§ **Assignment**
Could the listing below be reproduced exactly, minus its pictures?

==*==

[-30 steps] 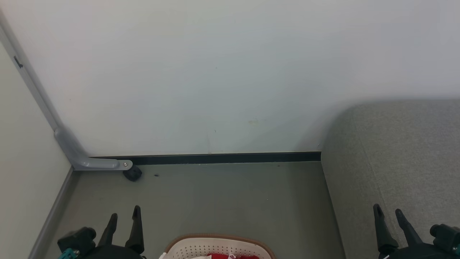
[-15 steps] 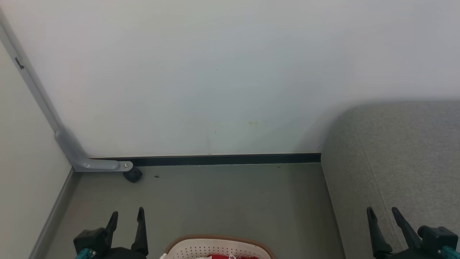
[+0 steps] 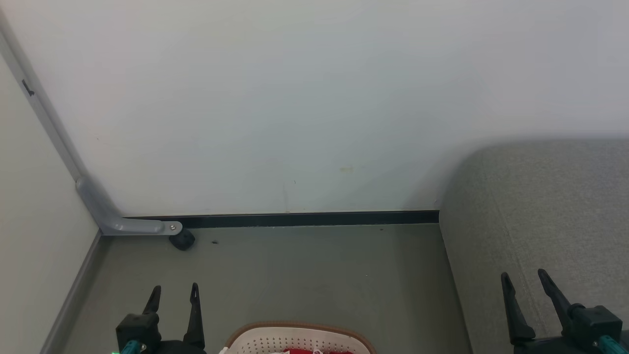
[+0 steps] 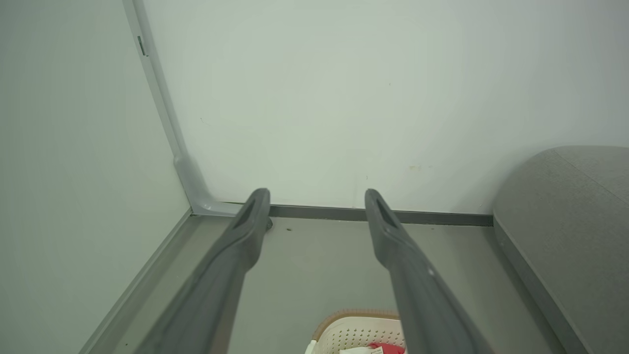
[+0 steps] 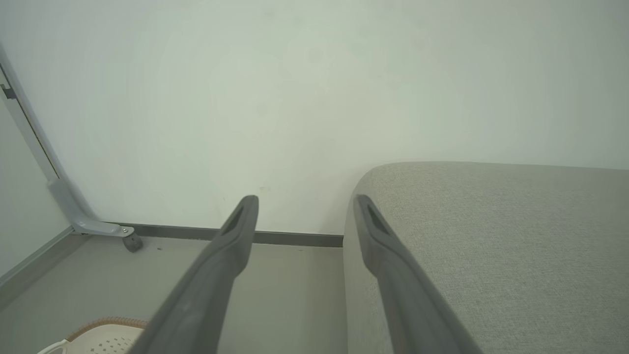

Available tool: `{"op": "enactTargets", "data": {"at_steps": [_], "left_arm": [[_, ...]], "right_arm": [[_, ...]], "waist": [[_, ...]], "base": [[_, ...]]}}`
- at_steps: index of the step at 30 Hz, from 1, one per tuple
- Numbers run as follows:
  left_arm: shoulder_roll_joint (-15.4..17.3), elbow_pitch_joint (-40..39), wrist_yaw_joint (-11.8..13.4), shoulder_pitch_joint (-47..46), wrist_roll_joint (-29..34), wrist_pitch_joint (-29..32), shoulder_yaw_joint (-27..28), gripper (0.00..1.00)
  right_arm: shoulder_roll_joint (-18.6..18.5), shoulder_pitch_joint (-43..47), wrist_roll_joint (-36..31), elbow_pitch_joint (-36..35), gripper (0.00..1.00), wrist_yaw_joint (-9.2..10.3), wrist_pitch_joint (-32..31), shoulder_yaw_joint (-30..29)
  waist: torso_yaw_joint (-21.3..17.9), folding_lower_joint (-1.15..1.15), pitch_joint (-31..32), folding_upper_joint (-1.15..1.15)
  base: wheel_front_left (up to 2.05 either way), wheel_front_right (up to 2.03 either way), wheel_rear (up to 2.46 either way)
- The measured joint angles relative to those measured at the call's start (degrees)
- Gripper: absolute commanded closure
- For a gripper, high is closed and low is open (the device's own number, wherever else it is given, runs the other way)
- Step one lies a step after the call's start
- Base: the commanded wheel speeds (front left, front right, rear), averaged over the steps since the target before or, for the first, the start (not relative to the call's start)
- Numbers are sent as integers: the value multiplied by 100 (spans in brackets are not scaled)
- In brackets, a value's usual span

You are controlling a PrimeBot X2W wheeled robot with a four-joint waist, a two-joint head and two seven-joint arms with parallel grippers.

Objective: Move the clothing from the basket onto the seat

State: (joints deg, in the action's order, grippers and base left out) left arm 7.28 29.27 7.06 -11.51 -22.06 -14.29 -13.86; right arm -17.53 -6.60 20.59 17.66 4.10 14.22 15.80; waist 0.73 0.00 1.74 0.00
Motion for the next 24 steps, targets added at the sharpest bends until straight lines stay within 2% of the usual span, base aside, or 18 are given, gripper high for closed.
{"op": "enactTargets", "data": {"at_steps": [3,24], "left_arm": [[-22,25,0,-1,48,0,44,0],[-166,171,0,-3,156,0,279,0]], "right_arm": [[7,6,0,-94,0,49,0,-67],[90,42,-53,-210,0,51,1,-132]], "waist": [[-1,0,-2,0],[25,0,-9,0]], "base": [[0,0,0],[0,0,0]]}}
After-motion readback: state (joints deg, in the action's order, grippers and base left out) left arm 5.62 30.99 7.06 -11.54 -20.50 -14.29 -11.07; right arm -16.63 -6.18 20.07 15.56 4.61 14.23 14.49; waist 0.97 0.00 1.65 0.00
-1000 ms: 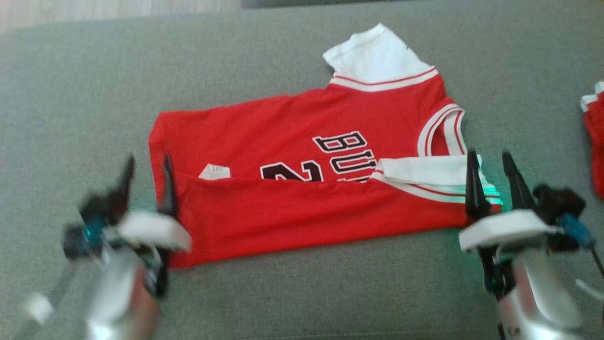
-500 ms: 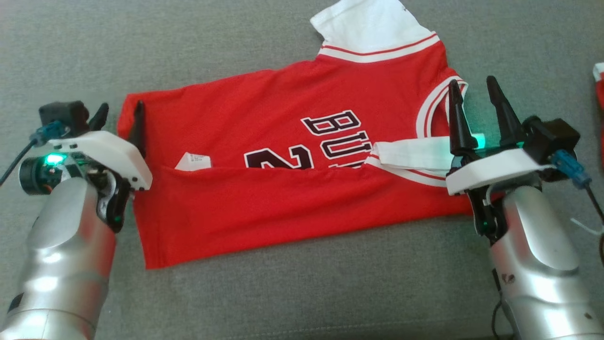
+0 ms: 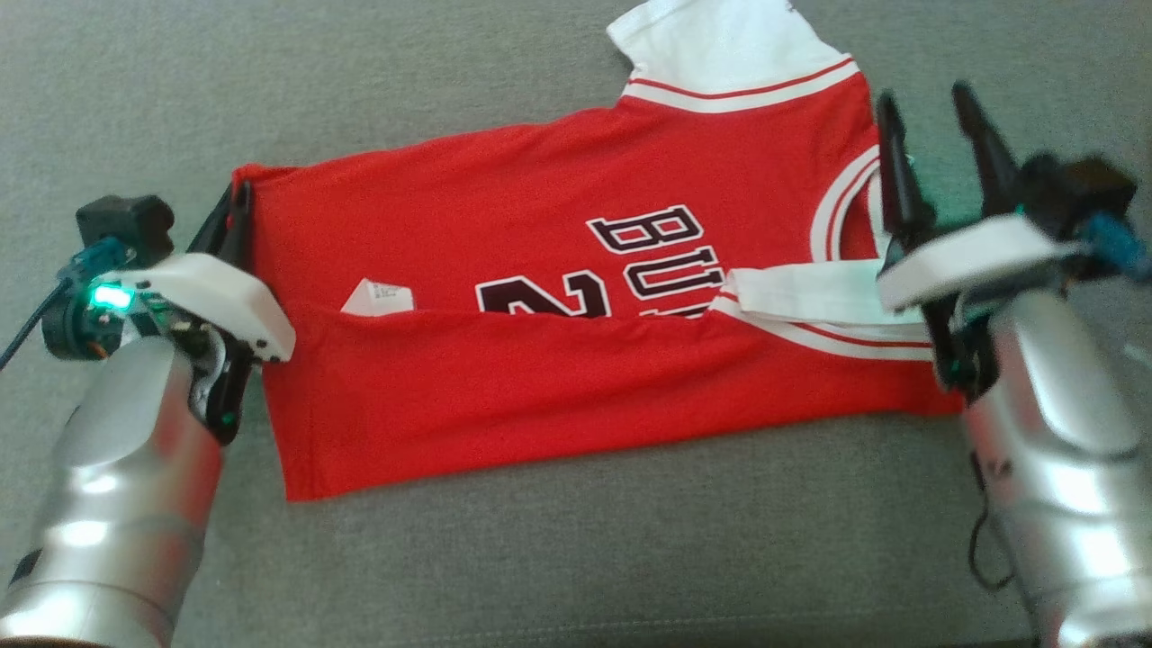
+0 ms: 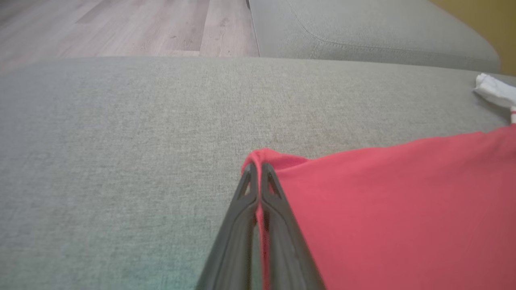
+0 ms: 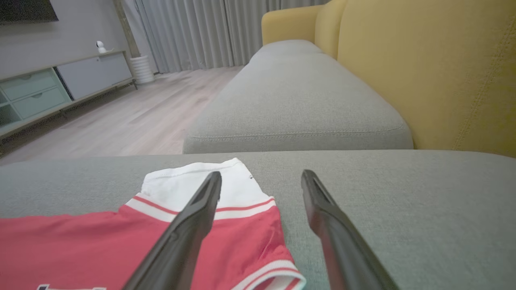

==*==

§ **Solution for this problem**
[-30 steps] 
[-15 steps] 
[+0 steps] 
[+0 steps] 
[+0 steps] 

Available tool: `{"op": "enactTargets", "data": {"at_steps": [_], "left_arm": [[_, ...]], "right_arm": [[_, ...]], "waist": [[_, ...]], "base": [[_, ...]]}}`
- at_steps: index of the step at 30 Hz, from 1, one per tuple
- Numbers run as follows:
  left_arm: shoulder_roll_joint (-15.4..17.3), elbow_pitch_joint (-40..39), wrist_yaw_joint (-11.8..13.4), shoulder_pitch_joint (-47..46), wrist_roll_joint (-29..34), wrist_pitch_joint (-29..32), shoulder_yaw_joint (-27..28), gripper (0.00..1.00)
  right_arm: shoulder_roll_joint (-18.6..18.5), shoulder_pitch_joint (-43..47), wrist_roll_joint (-36..31), elbow_pitch_joint (-36..35), gripper (0.00..1.00), wrist_yaw_joint (-9.2..10.3), wrist_pitch_joint (-32..31), shoulder_yaw_joint (-30..29)
  waist: torso_yaw_joint (-21.3..17.9), folding_lower_joint (-1.15..1.15), pitch_joint (-31..32), folding_upper_joint (-1.15..1.15)
  base: wheel_front_left (up to 2.05 either way), wheel_front_right (up to 2.03 either way), wheel_rear (up to 2.46 either way)
- The measured joint angles relative to those measured at the call's start (degrees)
- Gripper: absolute commanded closure
- For a gripper, high is closed and low is open (the device's own number, wherever else it is given, runs the other way)
- Step one lies a step after the call's start
- Base: the commanded wheel speeds (front left, front right, rear), averaged over the steps since the target before or, for the first, the start (not relative to the call's start)
- Numbers are sent as integers: the value multiplied by 100 (spans in brackets are not scaled)
- In brackets, a value's usual span

You are controlling a PrimeBot X2W wheeled robot with a four-joint waist, a two-joint head and two seven-joint arms with parallel grippers.

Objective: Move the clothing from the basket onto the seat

State: (joints deg, in the action's order, grippers and base left out) left arm 7.28 29.27 7.06 -11.51 -22.06 -14.29 -13.86; right arm -17.53 -6.60 20.59 17.66 4.10 14.22 15.80; waist 0.73 0.00 1.74 0.00
Motion for the next 24 steps, targets added at the sharpest bends until straight lines stay within 2% of the usual span, base aside, or 18 are given, gripper high for closed.
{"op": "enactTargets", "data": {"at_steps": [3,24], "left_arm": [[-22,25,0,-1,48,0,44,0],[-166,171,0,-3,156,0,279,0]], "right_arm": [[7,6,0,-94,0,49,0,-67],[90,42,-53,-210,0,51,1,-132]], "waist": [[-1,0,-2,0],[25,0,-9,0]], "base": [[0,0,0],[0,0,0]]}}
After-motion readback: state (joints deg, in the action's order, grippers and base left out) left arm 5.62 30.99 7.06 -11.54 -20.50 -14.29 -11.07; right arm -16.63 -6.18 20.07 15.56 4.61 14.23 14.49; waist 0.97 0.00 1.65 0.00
-1000 ms: 
-500 ms: 
+0 ms: 
+0 ms: 
+0 ms: 

The response to this exercise is done.